If you’re a CEO looking to help preserve fish habitats and catch a 60 pound salmon in one weekend, Bob Penney is your man.
He is also old friends with Sen. Ted Stevens (R-AK). The Anchorage Daily News reported this weekend that Penney testified before a grand jury in Alaska a few weeks ago as part of the ongoing federal inquiry into corruption in the state.
Penney is a fresh face in the probe that has grabbed Stevens, and had already touched the senator’s son, Ben Stevens; several other state lawmakers; and two top oil services executives at Veco, both of whom have pled guilty to federal corruption charges.
The longtime Alaskan entrepreneur is known for founding the Ted Stevens Kenai River Classic over ten years ago to help protect the sports-fishing river that is home to a wild salmon run. The weekend event now draws politicians from as far away as Washington and executives from donors like Veco, Lockheed Martin, Boeing and Shell.Here is a description of the 2002 tournament from the Anchorage Daily News (via Nexis):
Ashore, people flowed around Bob Penney’s big riverfront house Monday evening, headed for the broad expanse of paved driveway that runs down to it.
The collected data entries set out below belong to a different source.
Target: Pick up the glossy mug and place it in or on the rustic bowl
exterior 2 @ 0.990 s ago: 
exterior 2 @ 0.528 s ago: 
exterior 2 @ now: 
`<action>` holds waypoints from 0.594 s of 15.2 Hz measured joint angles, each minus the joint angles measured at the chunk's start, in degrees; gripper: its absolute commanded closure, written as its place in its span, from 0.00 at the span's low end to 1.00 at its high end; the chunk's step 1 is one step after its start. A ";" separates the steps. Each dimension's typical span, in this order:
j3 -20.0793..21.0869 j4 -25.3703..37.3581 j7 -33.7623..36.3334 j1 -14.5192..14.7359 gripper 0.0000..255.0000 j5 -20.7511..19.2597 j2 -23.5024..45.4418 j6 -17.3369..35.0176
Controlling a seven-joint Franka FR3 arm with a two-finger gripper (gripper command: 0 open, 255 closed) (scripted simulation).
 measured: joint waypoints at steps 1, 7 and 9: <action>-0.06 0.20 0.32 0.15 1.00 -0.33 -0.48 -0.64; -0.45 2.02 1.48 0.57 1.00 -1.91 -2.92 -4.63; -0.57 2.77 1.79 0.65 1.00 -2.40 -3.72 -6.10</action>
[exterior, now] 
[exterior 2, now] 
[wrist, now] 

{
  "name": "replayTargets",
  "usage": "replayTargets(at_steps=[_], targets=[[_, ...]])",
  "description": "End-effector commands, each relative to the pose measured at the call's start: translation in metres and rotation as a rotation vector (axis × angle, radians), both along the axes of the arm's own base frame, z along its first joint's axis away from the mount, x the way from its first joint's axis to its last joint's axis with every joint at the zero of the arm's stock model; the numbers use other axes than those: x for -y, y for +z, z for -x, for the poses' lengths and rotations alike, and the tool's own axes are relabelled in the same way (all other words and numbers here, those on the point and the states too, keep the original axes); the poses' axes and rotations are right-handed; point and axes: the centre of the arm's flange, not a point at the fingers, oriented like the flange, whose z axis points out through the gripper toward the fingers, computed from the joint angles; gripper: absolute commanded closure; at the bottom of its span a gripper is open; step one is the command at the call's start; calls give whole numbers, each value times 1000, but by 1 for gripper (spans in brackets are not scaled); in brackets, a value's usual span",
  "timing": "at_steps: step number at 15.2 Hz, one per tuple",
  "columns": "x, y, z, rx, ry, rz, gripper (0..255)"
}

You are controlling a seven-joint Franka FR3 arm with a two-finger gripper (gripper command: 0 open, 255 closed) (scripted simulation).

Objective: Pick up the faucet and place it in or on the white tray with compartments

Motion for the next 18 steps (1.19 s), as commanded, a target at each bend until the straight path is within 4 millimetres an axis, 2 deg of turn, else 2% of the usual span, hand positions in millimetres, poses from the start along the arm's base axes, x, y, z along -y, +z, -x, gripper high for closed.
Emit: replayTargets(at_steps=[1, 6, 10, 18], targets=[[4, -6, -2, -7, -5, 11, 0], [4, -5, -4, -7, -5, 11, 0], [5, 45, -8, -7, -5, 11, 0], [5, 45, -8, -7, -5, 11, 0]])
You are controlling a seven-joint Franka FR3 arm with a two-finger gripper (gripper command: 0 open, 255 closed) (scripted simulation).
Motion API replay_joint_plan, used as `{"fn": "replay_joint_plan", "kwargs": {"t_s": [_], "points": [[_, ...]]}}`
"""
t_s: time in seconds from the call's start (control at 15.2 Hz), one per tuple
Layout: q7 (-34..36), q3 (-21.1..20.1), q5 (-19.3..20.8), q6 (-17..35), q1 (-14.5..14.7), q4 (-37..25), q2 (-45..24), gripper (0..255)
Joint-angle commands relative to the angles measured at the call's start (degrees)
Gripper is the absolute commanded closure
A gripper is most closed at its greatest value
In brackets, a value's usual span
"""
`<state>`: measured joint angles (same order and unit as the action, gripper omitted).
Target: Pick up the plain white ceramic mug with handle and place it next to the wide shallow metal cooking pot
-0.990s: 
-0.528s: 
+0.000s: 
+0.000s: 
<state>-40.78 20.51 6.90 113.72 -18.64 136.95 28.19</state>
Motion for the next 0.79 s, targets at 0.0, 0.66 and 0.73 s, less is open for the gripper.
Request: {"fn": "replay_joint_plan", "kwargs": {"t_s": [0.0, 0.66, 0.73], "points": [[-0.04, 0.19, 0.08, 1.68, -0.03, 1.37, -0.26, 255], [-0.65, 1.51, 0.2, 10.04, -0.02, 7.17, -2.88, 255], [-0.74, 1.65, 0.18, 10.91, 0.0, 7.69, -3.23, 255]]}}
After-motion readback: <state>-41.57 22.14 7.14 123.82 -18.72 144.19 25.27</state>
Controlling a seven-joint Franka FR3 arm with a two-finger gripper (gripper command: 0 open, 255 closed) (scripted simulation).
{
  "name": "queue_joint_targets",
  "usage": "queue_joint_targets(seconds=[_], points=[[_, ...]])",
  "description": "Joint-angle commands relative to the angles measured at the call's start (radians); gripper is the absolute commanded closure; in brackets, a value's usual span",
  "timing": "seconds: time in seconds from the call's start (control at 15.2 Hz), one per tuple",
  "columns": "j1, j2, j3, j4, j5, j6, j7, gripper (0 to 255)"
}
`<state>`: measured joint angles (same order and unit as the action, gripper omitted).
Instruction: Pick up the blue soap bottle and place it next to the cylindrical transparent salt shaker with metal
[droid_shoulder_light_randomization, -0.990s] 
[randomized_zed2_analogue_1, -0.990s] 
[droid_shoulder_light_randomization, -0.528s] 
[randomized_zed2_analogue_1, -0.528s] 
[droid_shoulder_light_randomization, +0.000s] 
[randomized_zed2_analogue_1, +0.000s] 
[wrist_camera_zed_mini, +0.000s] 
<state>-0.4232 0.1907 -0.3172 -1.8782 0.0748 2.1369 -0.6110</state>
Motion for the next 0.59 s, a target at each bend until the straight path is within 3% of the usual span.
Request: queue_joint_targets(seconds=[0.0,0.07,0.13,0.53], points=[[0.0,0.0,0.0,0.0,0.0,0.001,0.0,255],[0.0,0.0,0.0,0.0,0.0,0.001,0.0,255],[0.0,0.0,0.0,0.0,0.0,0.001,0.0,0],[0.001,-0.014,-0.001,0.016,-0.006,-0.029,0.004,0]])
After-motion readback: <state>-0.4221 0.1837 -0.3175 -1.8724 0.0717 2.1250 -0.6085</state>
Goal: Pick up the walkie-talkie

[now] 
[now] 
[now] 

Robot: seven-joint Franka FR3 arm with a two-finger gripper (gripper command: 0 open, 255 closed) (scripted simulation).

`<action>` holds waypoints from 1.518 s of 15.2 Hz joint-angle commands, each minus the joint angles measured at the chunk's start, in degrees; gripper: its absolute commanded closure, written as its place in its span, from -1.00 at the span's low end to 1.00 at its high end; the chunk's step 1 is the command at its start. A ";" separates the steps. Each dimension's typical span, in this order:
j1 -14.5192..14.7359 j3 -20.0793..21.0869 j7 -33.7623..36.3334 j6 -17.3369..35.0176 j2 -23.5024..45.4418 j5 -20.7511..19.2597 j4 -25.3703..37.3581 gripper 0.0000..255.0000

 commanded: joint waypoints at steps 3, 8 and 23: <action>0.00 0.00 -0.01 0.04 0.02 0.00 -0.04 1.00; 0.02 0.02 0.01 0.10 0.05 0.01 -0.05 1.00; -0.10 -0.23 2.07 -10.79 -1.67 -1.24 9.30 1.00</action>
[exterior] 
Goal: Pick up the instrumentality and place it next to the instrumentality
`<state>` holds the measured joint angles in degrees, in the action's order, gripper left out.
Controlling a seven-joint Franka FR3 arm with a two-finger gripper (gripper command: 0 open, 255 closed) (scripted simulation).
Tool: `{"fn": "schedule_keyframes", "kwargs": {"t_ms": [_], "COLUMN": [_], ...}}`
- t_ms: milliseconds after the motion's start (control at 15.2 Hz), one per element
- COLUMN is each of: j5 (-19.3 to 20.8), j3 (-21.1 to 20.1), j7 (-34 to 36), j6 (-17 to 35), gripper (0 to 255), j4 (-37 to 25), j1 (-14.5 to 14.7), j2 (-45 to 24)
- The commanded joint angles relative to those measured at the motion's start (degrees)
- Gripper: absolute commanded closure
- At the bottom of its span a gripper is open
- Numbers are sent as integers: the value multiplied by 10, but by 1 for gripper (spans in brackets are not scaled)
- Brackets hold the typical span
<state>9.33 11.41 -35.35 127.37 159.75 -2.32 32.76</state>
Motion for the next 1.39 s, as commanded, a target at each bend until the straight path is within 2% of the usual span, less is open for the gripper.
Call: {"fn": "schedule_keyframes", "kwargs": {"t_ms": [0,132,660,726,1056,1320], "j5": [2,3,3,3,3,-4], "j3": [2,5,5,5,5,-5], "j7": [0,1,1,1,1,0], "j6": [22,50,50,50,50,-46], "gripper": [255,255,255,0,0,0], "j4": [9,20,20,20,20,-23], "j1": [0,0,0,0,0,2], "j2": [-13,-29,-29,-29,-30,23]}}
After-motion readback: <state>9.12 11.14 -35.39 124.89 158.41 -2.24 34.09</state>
There, flanking a sound system, stood a couple of hefty trophies topped with fiberglass king salmon. The opening ceremony of the ninth annual Kenai River Classic was about to occur.
In the river of people were United States senators, the secretary of labor, the governor, most of the hierarchy of the Department of Fish and Game, a couple of state legislators, the mayor of Anchorage, the president of the Kenai Peninsula Borough Assembly, the president of the University of Alaska, a soft-spoken former astronaut, a retired famous college basketball coach, a few entertainers, a writer with a new book about Alaska and executives from many, many companies. They constituted, as they do every year, the greatest concentration of political and economic power in Alaska.
Though officially meant to raise money to preserve the river, Stevens breaks down what the event is really meant to do:
”We invite people we think can afford to put a contribution into the till,” [Stevens] said, ”and people they want to meet.”
Many of those in his audience had paid $6,000 for themselves and a guest to attend. Along with corporate sponsorships — the opening dinner was put on by Alaska Communications System and Veco — and the proceeds from an auction, the fees meant the tournament could gross $1 million, as last year’s did.
Penney declined to tell the Anchorage Daily News what he said in his testimony. So far he has no obvious ties to Stevens’ infamous home remodeling project, which has caught the FBI’s eye.